"""
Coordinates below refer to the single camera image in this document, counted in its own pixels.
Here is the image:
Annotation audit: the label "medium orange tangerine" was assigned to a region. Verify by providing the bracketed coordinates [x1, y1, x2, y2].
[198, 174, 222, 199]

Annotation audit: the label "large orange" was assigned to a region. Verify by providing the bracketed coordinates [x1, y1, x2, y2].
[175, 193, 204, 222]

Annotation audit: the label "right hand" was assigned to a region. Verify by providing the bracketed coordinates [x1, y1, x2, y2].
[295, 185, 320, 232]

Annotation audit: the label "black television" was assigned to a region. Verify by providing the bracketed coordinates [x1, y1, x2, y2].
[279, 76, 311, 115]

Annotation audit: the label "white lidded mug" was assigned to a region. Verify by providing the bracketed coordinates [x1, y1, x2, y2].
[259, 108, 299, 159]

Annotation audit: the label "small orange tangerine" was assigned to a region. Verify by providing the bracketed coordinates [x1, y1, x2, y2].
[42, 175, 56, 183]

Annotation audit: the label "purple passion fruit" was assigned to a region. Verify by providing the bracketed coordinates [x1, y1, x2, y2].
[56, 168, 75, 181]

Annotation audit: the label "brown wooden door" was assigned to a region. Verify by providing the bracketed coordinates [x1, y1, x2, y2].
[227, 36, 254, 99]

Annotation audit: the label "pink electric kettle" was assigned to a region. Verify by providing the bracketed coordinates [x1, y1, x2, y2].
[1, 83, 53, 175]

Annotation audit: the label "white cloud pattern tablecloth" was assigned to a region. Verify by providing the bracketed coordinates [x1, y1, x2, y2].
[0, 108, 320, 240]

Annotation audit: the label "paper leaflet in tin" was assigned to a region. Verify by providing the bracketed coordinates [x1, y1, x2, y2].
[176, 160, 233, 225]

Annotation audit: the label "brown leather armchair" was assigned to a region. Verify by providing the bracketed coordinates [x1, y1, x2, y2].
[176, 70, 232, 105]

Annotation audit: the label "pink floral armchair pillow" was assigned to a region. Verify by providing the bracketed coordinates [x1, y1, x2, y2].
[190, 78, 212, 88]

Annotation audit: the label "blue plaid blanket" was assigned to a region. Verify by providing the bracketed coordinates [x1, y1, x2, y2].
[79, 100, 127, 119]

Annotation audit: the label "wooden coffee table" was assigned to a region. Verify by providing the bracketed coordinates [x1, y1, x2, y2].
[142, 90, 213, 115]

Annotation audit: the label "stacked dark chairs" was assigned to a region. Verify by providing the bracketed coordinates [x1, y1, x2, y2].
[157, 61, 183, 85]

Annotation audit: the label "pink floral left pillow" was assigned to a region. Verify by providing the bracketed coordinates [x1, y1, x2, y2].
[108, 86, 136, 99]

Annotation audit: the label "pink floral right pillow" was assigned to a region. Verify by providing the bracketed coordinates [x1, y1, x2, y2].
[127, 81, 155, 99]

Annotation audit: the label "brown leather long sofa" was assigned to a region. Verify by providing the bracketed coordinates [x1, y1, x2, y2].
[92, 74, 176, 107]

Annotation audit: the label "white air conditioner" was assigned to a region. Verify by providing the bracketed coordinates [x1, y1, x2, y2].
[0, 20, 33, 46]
"""
**Problem**
Search the records for the string "image" and return every line in which it occurs.

**Answer for the task**
Coordinates below refer to the single camera image in this document, counted in its own pixels.
Here is the image:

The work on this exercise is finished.